This function will resolve relative URL's to a given current page url in $pgurl without regex. It successfully resolves:
/home.php?example types,
same-dir nextpage.php types,
../...../.../parentdir types,
full http://example.net urls,
and shorthand //example.net urls
//Current base URL (you can dynamically retrieve from $_SERVER)
$pgurl = 'http://example.com/scripts/php/absurl.php';
function absurl($url) {
global $pgurl;
if(strpos($url,'://')) return $url; //already absolute
if(substr($url,0,2)=='//') return 'http:'.$url; //shorthand scheme
if($url[0]=='/') return parse_url($pgurl,PHP_URL_SCHEME).'://'.parse_url($pgurl,PHP_URL_HOST).$url; //just add domain
if(strpos($pgurl,'/',9)===false) $pgurl .= '/'; //add slash to domain if needed
return substr($pgurl,0,strrpos($pgurl,'/')+1).$url; //for relative links, gets current directory and appends new filename
}
function nodots($path) { //Resolve dot dot slashes, no regex!
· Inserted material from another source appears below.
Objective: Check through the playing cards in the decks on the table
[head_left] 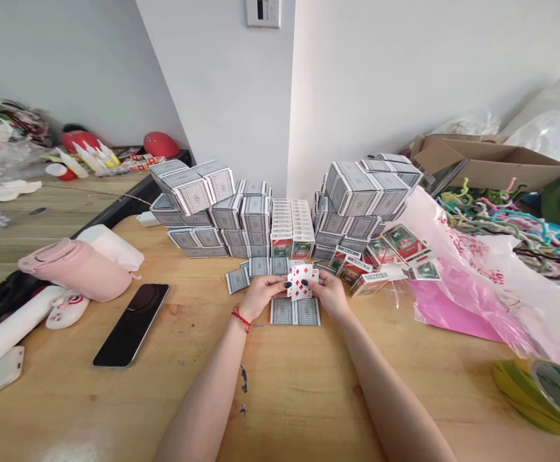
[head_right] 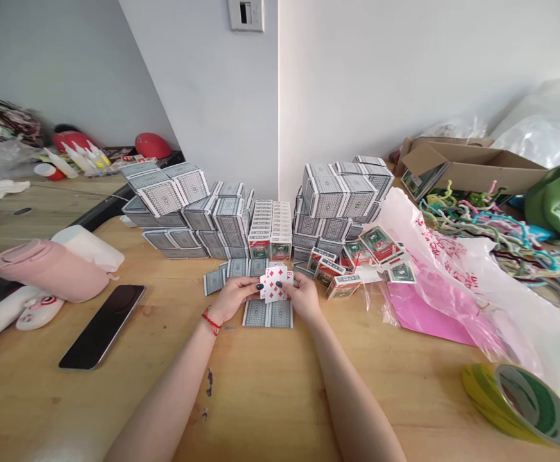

$arr1 = explode('/',$path);
$arr2 = array();
foreach($arr1 as $seg) {
switch($seg) {
case '.':
break;
case '..':
array_pop($arr2);
break;
case '...':
array_pop($arr2); array_pop($arr2);
break;
case '....':
array_pop($arr2); array_pop($arr2); array_pop($arr2);
break;
case '.....':
array_pop($arr2); array_pop($arr2); array_pop($arr2); array_pop($arr2);
break;
default:
$arr2[] = $seg;
}
}
return implode('/',$arr2);
}
Usage Example:
echo nodots(absurl('../index.html'));
nodots() must be called after the URL is converted to absolute.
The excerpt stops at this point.